“Aric has some responsibilities right here that make it difficult for him to leave. He needs to be an integral part of the program,” Golloway said. “I have to allow somebody that knows the recruits, that has a relationship with the recruits and that the recruits and current players trust to be here and that they can call on a daily basis as they search. He’s a Sooner through and through.”
One thing is for sure: the program Golloway is leaving is in very good shape. The Sooners had three freshmen All-Americans — outfielder Craig Aikin, catcher Anthony Hermelyn and reliever Jacob Evans. The Sooners lost a lot of talent with pitcher Jonathan Gray, Dillon Overton and first baseman Matt Oberste going in the first seven rounds of Major League Baseball draft, but they were still a young team.
OU also has highly touted recruiting class arriving in August.

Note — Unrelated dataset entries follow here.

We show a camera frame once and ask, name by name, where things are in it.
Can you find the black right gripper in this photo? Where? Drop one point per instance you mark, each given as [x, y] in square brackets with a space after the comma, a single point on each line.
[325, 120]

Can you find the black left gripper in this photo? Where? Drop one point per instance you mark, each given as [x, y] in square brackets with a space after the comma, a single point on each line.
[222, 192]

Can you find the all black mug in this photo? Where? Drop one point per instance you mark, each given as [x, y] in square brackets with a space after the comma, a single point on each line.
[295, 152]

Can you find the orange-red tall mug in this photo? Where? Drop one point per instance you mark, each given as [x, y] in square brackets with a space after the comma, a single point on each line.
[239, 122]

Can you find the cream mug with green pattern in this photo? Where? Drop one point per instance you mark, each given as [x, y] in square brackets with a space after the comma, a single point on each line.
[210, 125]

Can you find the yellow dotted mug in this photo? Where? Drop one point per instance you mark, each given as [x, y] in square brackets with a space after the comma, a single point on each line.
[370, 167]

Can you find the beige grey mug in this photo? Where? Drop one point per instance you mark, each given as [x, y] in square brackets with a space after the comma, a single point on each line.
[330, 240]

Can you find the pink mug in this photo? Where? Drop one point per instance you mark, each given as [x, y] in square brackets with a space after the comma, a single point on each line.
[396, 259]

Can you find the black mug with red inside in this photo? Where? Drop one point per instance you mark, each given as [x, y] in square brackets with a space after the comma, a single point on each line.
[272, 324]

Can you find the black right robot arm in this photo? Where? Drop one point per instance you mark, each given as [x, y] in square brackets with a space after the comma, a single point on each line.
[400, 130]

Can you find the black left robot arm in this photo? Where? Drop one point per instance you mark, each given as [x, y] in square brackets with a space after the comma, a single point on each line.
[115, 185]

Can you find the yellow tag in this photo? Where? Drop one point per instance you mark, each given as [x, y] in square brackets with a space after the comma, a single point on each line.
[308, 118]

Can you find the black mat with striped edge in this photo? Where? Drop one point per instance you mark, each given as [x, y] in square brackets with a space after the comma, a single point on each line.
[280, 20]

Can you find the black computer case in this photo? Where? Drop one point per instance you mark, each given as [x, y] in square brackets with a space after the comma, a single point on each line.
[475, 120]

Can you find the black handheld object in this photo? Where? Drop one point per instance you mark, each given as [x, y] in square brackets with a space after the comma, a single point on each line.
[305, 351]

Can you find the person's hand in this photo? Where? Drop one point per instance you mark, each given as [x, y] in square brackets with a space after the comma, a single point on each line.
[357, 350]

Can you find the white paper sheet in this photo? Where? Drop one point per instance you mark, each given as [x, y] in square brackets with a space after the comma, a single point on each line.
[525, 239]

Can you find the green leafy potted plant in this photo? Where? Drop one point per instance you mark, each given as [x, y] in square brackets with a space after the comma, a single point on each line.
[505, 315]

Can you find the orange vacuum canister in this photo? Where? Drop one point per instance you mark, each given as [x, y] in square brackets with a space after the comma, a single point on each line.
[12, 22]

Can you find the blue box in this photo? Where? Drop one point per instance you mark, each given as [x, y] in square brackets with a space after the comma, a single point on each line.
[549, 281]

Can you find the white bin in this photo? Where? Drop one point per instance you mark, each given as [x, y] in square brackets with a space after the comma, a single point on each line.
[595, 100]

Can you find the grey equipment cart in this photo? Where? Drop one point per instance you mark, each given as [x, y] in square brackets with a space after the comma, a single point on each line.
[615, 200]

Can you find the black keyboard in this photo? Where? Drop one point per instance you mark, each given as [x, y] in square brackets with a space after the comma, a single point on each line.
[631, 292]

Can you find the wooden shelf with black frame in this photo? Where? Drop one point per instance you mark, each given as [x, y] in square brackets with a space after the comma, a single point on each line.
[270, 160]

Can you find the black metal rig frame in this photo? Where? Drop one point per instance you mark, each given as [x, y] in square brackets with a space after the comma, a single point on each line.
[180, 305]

“We out-recruited Texas and LSU for some of those guys. We have eight or nine freshmen that played significant roles this past year. This program is not set up for one year, it’s set up for two or three,” Golloway said. “The head coach just has to coach them up and they have to help him get some people in the stands.”
It’s the overlaying issue for OU going forward. Spending money on baseball has not been the problem. In 2012, the last year figures have been reported to the U.S. Department of Education, OU spent $808,135 on baseball. That figure would have placed OU fourth among current SEC schools, trailing only Arkansas, LSU and Florida. It’s more than Auburn ($644,297) was willing to part with that year. Only Texas ($1,003,315) spent more in the Big 12 Conference. OU also spent more than $2 million in facility improvement in Golloway’s tenure and renovations are currently going on at L. Dale Mitchell Park.
Clearly, there are some major advantages to being OU’s baseball coach. Golloway, however, saw a greener pasture at Auburn.